PROBLEM TO WORK ON:
Copy each line of the data beneath in which the word "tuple" appears.

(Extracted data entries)
####################
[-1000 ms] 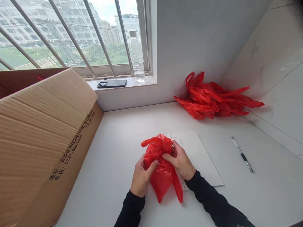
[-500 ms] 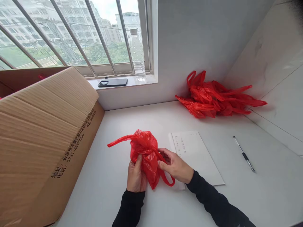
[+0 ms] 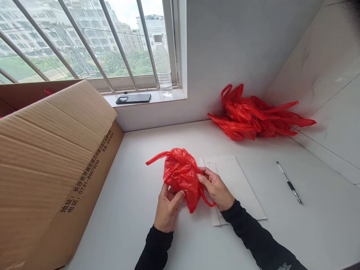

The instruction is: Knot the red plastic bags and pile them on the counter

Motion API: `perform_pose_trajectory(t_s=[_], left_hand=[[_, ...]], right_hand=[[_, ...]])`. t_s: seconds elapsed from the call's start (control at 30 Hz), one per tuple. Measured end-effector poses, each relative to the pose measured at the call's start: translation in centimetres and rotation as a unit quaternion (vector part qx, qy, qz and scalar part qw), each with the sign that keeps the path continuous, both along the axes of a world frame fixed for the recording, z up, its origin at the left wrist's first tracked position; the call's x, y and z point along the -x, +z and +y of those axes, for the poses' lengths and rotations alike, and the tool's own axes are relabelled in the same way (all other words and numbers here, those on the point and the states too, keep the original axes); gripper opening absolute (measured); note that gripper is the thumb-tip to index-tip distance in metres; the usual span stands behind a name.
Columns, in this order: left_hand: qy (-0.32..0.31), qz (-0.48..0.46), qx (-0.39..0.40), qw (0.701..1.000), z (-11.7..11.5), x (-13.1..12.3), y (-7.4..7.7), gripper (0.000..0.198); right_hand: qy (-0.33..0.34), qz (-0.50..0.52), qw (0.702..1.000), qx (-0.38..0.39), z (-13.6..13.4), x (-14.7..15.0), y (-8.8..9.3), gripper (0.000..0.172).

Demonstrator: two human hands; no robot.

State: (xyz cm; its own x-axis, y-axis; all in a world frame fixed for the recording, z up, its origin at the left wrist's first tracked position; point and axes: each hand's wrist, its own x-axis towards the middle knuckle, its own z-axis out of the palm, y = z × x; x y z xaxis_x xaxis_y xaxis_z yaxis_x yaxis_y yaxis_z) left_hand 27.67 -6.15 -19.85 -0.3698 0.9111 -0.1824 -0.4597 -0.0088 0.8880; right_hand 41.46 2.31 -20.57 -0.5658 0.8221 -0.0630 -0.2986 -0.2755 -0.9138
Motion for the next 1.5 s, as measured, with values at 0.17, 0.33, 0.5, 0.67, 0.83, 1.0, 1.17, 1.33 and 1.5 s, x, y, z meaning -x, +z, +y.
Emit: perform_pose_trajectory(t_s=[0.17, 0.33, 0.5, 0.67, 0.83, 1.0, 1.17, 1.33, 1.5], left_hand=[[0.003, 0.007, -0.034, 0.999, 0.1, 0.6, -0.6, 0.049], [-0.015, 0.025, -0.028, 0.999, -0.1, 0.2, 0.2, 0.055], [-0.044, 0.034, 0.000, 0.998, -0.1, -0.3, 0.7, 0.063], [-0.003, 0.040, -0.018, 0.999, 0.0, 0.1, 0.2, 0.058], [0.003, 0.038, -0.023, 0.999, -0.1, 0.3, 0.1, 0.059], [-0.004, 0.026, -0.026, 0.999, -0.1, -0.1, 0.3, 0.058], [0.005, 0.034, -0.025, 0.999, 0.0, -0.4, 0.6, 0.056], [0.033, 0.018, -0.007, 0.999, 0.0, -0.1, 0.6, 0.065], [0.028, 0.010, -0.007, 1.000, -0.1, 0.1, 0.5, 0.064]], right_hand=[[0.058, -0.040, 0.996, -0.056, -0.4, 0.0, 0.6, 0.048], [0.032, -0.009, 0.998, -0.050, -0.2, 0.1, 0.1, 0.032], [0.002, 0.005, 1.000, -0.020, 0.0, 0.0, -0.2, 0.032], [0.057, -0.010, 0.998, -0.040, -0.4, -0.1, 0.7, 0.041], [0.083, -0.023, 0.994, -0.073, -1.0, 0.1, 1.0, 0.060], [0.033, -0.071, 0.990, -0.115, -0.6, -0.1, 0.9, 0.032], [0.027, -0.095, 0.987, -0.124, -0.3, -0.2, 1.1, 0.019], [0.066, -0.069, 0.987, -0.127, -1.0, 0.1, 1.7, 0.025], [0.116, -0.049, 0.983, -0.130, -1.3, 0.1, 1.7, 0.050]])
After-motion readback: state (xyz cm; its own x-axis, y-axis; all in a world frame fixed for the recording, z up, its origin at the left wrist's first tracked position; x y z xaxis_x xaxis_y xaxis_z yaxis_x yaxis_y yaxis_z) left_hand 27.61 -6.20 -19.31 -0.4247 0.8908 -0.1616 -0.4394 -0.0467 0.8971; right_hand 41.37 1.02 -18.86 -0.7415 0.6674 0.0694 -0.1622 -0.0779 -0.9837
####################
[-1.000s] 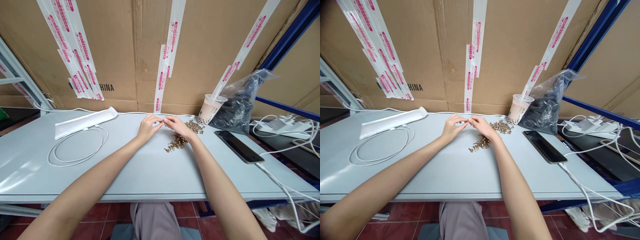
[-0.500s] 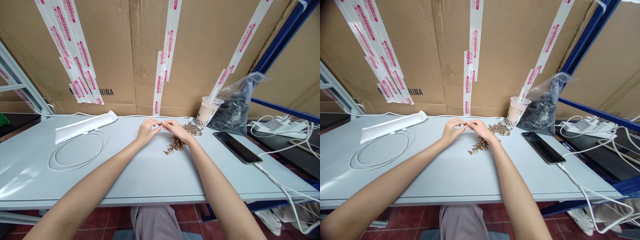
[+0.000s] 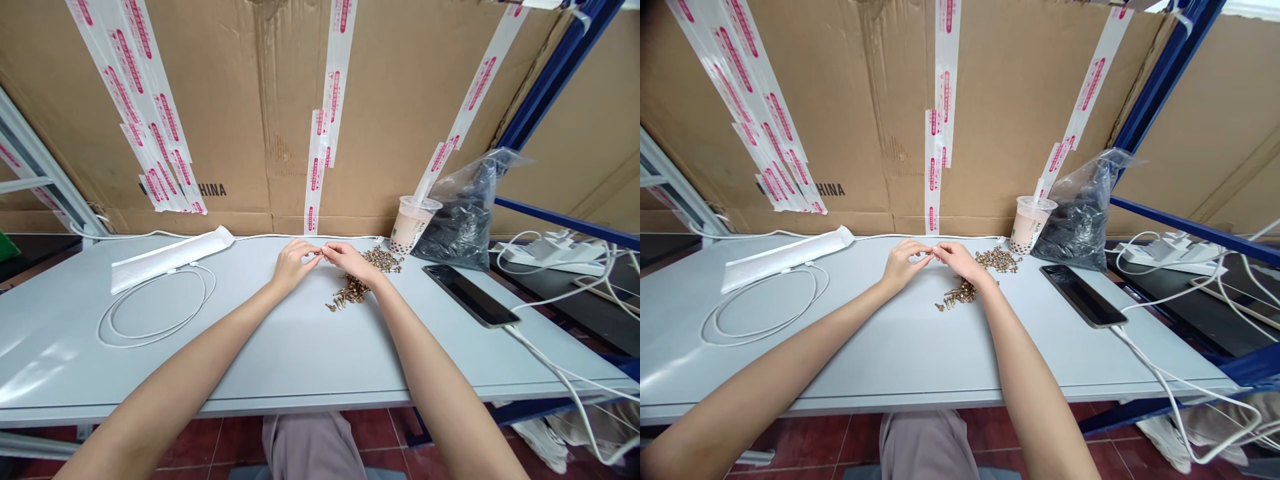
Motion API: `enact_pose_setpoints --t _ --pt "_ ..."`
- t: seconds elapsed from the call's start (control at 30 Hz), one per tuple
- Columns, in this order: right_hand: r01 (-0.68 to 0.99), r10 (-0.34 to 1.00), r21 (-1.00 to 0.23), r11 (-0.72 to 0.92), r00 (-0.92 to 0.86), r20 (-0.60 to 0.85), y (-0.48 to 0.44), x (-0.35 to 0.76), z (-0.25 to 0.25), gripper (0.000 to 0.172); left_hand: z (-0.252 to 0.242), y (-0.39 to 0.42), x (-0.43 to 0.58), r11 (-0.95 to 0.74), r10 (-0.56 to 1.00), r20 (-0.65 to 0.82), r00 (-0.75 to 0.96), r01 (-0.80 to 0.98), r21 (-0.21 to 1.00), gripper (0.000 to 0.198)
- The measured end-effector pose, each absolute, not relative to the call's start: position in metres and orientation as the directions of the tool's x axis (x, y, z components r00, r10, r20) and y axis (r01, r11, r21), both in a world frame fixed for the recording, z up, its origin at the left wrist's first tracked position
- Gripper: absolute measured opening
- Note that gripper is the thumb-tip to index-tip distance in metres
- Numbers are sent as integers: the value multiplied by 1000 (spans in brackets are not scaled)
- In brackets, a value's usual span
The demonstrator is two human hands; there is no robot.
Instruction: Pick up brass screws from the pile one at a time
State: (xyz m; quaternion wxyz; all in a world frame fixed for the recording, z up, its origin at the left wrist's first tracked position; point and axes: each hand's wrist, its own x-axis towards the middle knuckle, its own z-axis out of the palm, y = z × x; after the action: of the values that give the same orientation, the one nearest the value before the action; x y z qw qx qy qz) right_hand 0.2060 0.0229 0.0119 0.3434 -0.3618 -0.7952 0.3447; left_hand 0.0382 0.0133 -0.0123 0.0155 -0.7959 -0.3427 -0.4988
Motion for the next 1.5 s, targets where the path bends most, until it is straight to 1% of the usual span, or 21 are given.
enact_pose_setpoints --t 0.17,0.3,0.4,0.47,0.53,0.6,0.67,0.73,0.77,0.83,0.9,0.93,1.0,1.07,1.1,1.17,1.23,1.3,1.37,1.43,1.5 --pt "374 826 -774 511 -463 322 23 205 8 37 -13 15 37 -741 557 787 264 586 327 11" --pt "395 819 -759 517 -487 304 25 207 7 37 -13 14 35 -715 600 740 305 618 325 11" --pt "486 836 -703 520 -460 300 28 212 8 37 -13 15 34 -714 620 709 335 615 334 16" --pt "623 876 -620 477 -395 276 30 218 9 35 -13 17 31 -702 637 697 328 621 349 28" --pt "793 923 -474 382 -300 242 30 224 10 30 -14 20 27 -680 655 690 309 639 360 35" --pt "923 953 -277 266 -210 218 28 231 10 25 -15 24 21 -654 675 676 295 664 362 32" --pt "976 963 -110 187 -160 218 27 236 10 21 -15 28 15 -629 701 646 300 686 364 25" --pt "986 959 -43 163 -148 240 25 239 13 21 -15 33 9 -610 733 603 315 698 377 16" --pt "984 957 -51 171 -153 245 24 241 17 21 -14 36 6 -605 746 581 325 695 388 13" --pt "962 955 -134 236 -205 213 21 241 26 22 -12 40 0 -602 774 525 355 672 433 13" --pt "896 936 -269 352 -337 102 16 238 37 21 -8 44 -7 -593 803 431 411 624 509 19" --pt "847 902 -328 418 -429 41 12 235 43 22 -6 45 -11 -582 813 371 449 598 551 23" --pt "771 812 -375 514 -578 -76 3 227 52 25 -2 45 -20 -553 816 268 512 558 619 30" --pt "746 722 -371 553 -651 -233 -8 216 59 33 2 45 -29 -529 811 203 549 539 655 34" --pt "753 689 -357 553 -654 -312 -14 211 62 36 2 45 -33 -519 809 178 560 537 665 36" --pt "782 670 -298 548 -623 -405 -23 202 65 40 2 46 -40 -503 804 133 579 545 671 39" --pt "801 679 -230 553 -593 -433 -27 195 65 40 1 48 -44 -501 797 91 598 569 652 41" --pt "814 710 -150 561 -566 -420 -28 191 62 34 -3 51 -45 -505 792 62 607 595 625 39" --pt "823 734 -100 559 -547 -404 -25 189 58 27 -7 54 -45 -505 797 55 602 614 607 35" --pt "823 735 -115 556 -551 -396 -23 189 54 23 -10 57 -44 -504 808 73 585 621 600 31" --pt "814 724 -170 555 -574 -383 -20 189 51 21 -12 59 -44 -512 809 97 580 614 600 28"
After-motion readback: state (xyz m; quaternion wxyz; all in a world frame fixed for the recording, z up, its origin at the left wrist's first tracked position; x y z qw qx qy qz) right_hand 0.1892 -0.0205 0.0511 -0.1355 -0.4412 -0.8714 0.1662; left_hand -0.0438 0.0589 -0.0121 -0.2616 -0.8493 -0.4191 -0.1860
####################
ANSWER TO THIS EXERCISE:
Motion API: `perform_pose_trajectory(t_s=[_], left_hand=[[_, ...]], right_hand=[[_, ...]])`. t_s: seconds elapsed from the call's start (control at 30 Hz), one per tuple. Measured end-effector poses, each relative to the pose measured at the call's start: translation in centimetres and rotation as a unit quaternion (vector part qx, qy, qz and scalar part qw), each with the sign that keeps the path continuous, both along the axes of a world frame fixed for the recording, z up, its origin at the left wrist's first tracked position; the call's x, y and z point along the -x, +z and +y of those axes, for the poses' lengths and rotations alike, and the tool's own axes are relabelled in the same way (all other words and numbers here, those on the point and the states too, keep the original axes); gripper opening absolute (measured); note that gripper is the thumb-tip to index-tip distance in metres; the usual span stands behind a name.
- t: seconds elapsed from the call's start (control at 30 Hz), one per tuple

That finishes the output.